Nathan scrambled back from temptation, alarmed he’d been ready to pull the blade free and continue its work. The moment he left Malcolm and rushed to Avery, he felt woozy. Every cut and bruise throbbed, and he was more than tired. He managed to untie Avery and propped him up when his lover started to fall.
“Oh man. We have to get you to a hospital.”
And me to a bed.
“No shit.” Avery groaned and put the entirety of his weight on Nathan. A clear sign Avery was in bad shape. “You’re not alone, are you?”
“I figure the guys are right behind me. I drove like a bat outta hell to save you, princess.” Nathan tried to joke, but he started to shake, realizing all he might have lost.
Avery sighed and rested his head on Nathan’s shoulder. “You know, I want to comfort you, I really do. But I wasn’t kidding before. I gotta take a piss.”
Nathan laughed and couldn’t stop laughing. He helped Avery upstairs and to the bathroom just as four of his friends burst through the front door, weapons drawn.

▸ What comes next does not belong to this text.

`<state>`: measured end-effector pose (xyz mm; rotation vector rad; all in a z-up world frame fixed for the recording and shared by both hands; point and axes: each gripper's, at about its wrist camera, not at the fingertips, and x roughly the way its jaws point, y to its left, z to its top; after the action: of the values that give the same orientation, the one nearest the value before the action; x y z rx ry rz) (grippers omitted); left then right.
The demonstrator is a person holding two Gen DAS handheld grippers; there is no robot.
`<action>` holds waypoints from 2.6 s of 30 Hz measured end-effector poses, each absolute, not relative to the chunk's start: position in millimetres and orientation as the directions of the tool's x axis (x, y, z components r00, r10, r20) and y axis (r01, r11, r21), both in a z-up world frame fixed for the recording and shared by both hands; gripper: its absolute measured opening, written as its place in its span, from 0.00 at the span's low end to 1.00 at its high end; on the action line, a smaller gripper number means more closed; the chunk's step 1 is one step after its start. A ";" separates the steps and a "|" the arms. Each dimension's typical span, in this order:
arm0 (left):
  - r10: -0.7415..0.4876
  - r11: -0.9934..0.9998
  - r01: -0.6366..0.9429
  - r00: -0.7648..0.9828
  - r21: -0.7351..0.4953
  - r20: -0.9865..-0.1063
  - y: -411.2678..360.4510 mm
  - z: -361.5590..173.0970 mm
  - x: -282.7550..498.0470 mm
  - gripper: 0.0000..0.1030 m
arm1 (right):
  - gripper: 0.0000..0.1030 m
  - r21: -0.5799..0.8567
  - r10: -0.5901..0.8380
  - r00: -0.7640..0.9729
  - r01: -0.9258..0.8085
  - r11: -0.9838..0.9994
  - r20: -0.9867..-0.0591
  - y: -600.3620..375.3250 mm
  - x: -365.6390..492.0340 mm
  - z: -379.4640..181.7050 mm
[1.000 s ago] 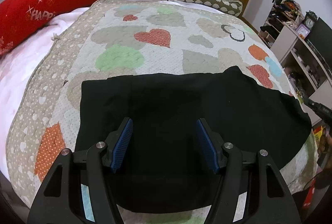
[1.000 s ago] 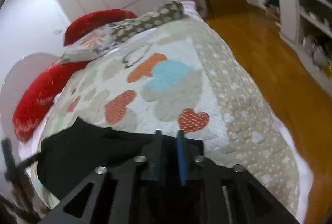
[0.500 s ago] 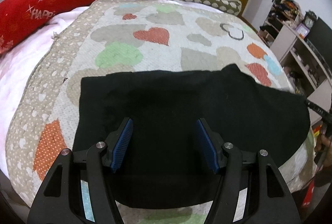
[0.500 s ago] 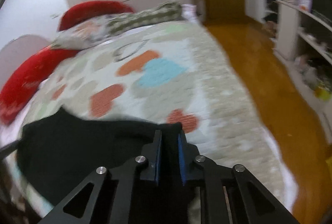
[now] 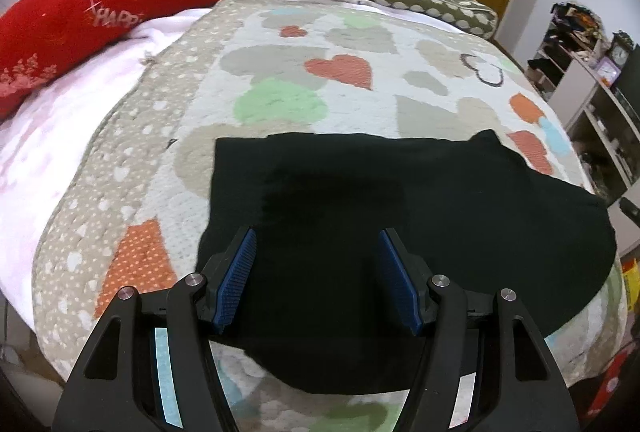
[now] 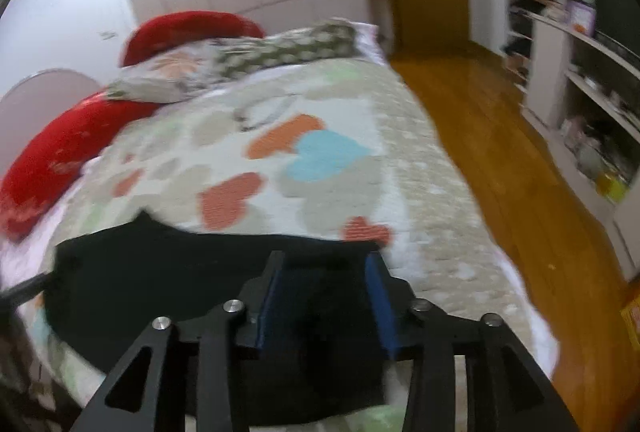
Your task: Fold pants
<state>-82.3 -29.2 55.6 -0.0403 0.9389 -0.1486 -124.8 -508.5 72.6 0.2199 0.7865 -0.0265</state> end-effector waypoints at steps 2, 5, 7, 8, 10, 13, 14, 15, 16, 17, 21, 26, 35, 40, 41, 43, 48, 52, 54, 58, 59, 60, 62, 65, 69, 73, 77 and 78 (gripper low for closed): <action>-0.135 0.991 0.097 0.580 -0.097 -0.803 -26.3 53.8 -82.7 0.61 | 0.39 0.201 0.100 0.697 0.065 0.977 -0.710 -494.3 -125.0 69.4; -0.131 0.991 0.095 0.582 -0.092 -0.803 -25.6 53.8 -86.4 0.61 | 0.39 0.192 0.128 0.668 0.023 0.981 -0.733 -475.6 -121.8 58.1; -0.123 0.992 0.100 0.589 -0.079 -0.799 -27.0 54.9 -90.6 0.61 | 0.39 0.189 0.136 0.637 0.016 0.982 -0.759 -468.7 -120.0 48.5; -0.118 0.992 0.101 0.593 -0.072 -0.796 -27.7 55.0 -91.7 0.61 | 0.39 0.192 0.138 0.629 0.018 0.981 -0.765 -468.5 -120.9 44.5; -0.111 0.993 0.105 0.596 -0.060 -0.795 -29.0 54.0 -93.2 0.61 | 0.39 0.195 0.133 0.623 0.032 0.980 -0.771 -471.3 -124.6 39.6; -0.117 0.992 0.106 0.586 -0.067 -0.802 -28.7 48.9 -91.0 0.61 | 0.39 0.205 0.123 0.610 0.066 0.977 -0.783 -482.8 -132.1 33.0; -0.116 0.992 0.104 0.584 -0.068 -0.803 -28.1 46.4 -89.9 0.61 | 0.39 0.209 0.123 0.608 0.072 0.975 -0.785 -486.5 -134.7 30.8; -0.112 0.993 0.101 0.584 -0.065 -0.804 -27.6 43.9 -89.4 0.61 | 0.39 0.221 0.133 0.606 0.074 0.972 -0.784 -490.1 -137.5 28.1; -0.108 0.993 0.097 0.583 -0.063 -0.805 -26.9 40.3 -87.9 0.61 | 0.39 0.240 0.147 0.603 0.076 0.968 -0.784 -493.3 -139.7 24.5; -0.109 0.993 0.096 0.583 -0.065 -0.805 -26.2 38.3 -87.0 0.61 | 0.39 0.257 0.160 0.599 0.080 0.963 -0.785 -495.9 -141.0 18.9; -0.119 0.992 0.098 0.588 -0.076 -0.800 -24.6 33.9 -84.2 0.67 | 0.39 0.258 0.160 0.603 0.080 0.963 -0.782 -493.1 -140.4 11.1; -0.108 0.993 0.097 0.587 -0.063 -0.802 -24.4 42.4 -88.4 0.67 | 0.39 0.245 0.151 0.609 0.073 0.967 -0.778 -491.3 -146.7 31.8; -0.171 0.985 0.131 0.623 -0.114 -0.763 -31.9 69.5 -99.6 0.67 | 0.40 0.223 0.095 0.635 0.124 0.967 -0.767 -512.0 -161.3 46.8; -0.246 0.966 0.215 0.578 -0.146 -0.778 -65.5 68.7 -96.4 0.67 | 0.40 0.224 0.105 0.581 0.137 0.965 -0.807 -514.1 -152.4 19.7; -0.261 0.960 0.234 0.562 -0.152 -0.784 -73.4 67.1 -95.2 0.67 | 0.40 0.231 0.108 0.596 0.134 0.964 -0.796 -515.2 -154.4 19.2; -0.297 0.944 0.286 0.530 -0.163 -0.794 -96.6 64.9 -92.9 0.67 | 0.40 0.257 0.122 0.604 0.142 0.956 -0.788 -518.8 -157.8 22.0; -0.415 0.870 0.444 0.430 -0.212 -0.802 -164.7 65.7 -85.9 0.67 | 0.42 0.312 0.153 0.632 0.148 0.938 -0.760 -530.5 -177.8 37.0; -0.536 0.754 0.590 0.298 -0.288 -0.790 -236.9 69.2 -73.6 0.67 | 0.45 0.339 0.166 0.621 0.171 0.925 -0.766 -537.9 -193.3 29.7; -0.567 0.712 0.634 0.262 -0.304 -0.781 -266.7 71.4 -67.9 0.67 | 0.45 0.374 0.187 0.618 0.188 0.908 -0.764 -542.8 -198.3 21.5; -0.620 0.627 0.685 0.150 -0.372 -0.770 -330.6 67.6 -52.0 0.67 | 0.47 0.452 0.224 0.658 0.199 0.869 -0.719 -549.7 -204.5 15.9; -0.623 0.606 0.701 0.123 -0.376 -0.773 -348.1 65.3 -49.1 0.67 | 0.48 0.464 0.231 0.663 0.198 0.864 -0.712 -550.1 -204.0 15.2; -0.619 0.594 0.715 0.113 -0.369 -0.777 -361.0 64.0 -47.9 0.67 | 0.49 0.475 0.240 0.667 0.193 0.859 -0.705 -550.3 -203.3 14.4; -0.610 0.562 0.749 0.089 -0.351 -0.788 -389.6 61.1 -43.7 0.67 | 0.51 0.484 0.254 0.671 0.177 0.857 -0.696 -547.8 -200.7 12.2; -0.611 0.509 0.774 0.015 -0.378 -0.792 -419.9 53.5 -31.6 0.67 | 0.54 0.477 0.259 0.678 0.153 0.865 -0.688 -541.3 -199.8 7.6; -0.561 0.471 0.811 -0.028 -0.347 -0.827 -449.9 39.7 -27.3 0.67 | 0.64 0.483 0.264 0.708 0.124 0.867 -0.655 -536.5 -200.1 4.9; -0.538 0.408 0.866 -0.029 -0.290 -0.843 -472.7 31.0 -35.2 0.67 | 0.71 0.450 0.242 0.720 0.109 0.886 -0.651 -529.1 -193.4 2.7; -0.517 0.360 0.909 0.005 -0.212 -0.856 -480.3 24.6 -45.0 0.66 | 0.69 0.398 0.185 0.748 0.114 0.910 -0.637 -520.7 -187.1 -0.7; -0.520 0.352 0.913 0.008 -0.205 -0.854 -480.8 23.5 -45.7 0.63 | 0.66 0.381 0.170 0.753 0.115 0.917 -0.636 -519.3 -185.4 -1.4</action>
<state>-45.7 -480.8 23.4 0.4747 1.0457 -1.1873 -185.4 -519.3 -1.4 0.4177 0.7237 0.0311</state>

When Ian saw the two of them, he shook his head. “You’re in so much trouble, Kraft.”
“Sue me.” Nathan slumped against the bathroom door Avery shut behind him and grinned. “I’ve never felt better.” Then he passed out cold.
* * * *
Avery didn’t want to spend one more day in the hospital. He’d been in Bloomville long enough. Three days being tended to by nurses while his buddies made fun of his hospital gown and the fact that a sixty-year-old man had kicked his ass were enough to have him plotting cold-blooded murder.